So far, our results indicate that an increase in turgor pressure with growth rate (Fig. 1) is indeed crucial for homeostasis of biomass density across growth rates (Fig. 2), enabled by endopeptidase-mediated cell wall fluidization (Fig. 3). But how is this increase in turgor pressure controlled and regulated? Turgor pressure is an osmotic pressure, directly determined by molarities of osmolytes (Fig. 5A). Potassium is by far the most abundant cellular osmolyte in E. coli with estimated concentrations surpassing the combined concentrations of all other intracellular osmolytes 13 and presumably is the biggest contributor to turgor pressure. To test if the observed increase in turgor pressure originates from changes in potassium concentrations, we measured intracellular potassium on different substrates using mass spectrometry. Indeed, we found a striking linear increase in intracellular potassium with growth rate (Fig. 5B).
These data suggest that the observed increase in turgor pressure (Fig. 1) is likely due to an increase in intracellular potassium. But how does the cell regulate intracellular potassium in precise coordination with growth rate? Potassium is positively charged, while the net charge of the cytoplasm must be neutral 27,28. Therefore, growth-rate dependent potassium concentrations must be balanced by an equivalent negative growth-rate dependent charge concentration in the cytoplasm. The concentration of the major intracellular anion glutamate has been shown to be roughly constant across growth rates 29 and thus cannot account for potassium charge balance across growth rates. However, an even bigger contributor to cytoplasmic charge comes from the potassium ions necessary to balance cellular RNA, as each nucleotide carries a negative elementary charge. Moreover, cellular RNA content as a fraction of biomass composition is well-known to increase with increasing growth rates, as measured by RNA to protein ratio 26. This is largely the result of an increase in ribosomal RNA. When we converted the RNA to protein ratios across growth rates, measured by Scott et al. 26, to an intracellular charge concentration by using our own measurements of biomass density, combined with earlier measurements of total protein and total dry mass across growth conditions 12 (see Fig. S9), we indeed found that the resulting charge concentrations presented in Fig. 5C, were sufficient to account for the observed growth-rate dependent increase in turgor (Fig. 1C). We also estimated the net charge of ribosomal proteins and confirmed that their net charge constitutes a tiny fraction of the net charge from ribosomal RNA (Table S1).

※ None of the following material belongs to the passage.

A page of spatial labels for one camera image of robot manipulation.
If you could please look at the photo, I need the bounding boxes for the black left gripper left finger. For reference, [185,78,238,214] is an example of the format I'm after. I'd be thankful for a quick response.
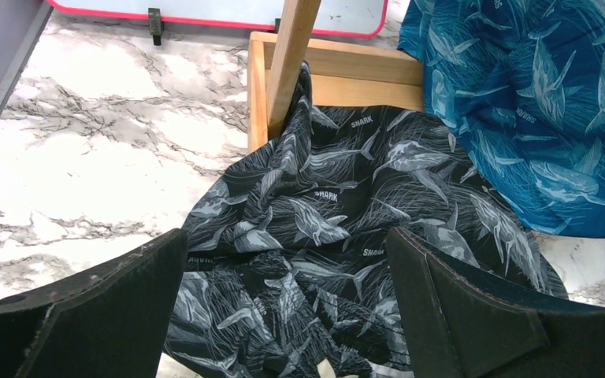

Based on these data, we propose that an increase in turgor pressure in responses to an increase in growth rate is mediated by the increase in ribosomal RNA and the corresponding retention of potassium in the cytoplasm as RNA counterions, dictated by the requirement for charge balance. We previously proposed that biomass counterions may contribute to dry mass density homeostasis 12 and we realized that the contribution from ribosomal RNA, shown in Fig. 5C, far outweighs the contribution from other biomass components in E. coli. To test this hypothesis experimentally, we asked how a change in cytoplasmic net charge is reflected in cellular biomass density. If charge balance were indeed the key determinant of turgor driving envelope expansion, then overexpressing large quantities of proteins of different net charge should affect charge balance and be directly reflected in changes in cellular biomass density. More positively charged proteins should result in a larger increase in biomass density. To test this prediction, we used an established system for expression of large quantities of useless proteins 30 to overexpress proteins of different net charge, including positively and negatively supercharged versions of GFP, developed by the Liu lab 31. Indeed, we find that biomass density continuously increases with the net positive charge per amino acid of the overexpressed protein (Fig. 5D & Fig. S10), as expected if turgor were controlled by charge balance.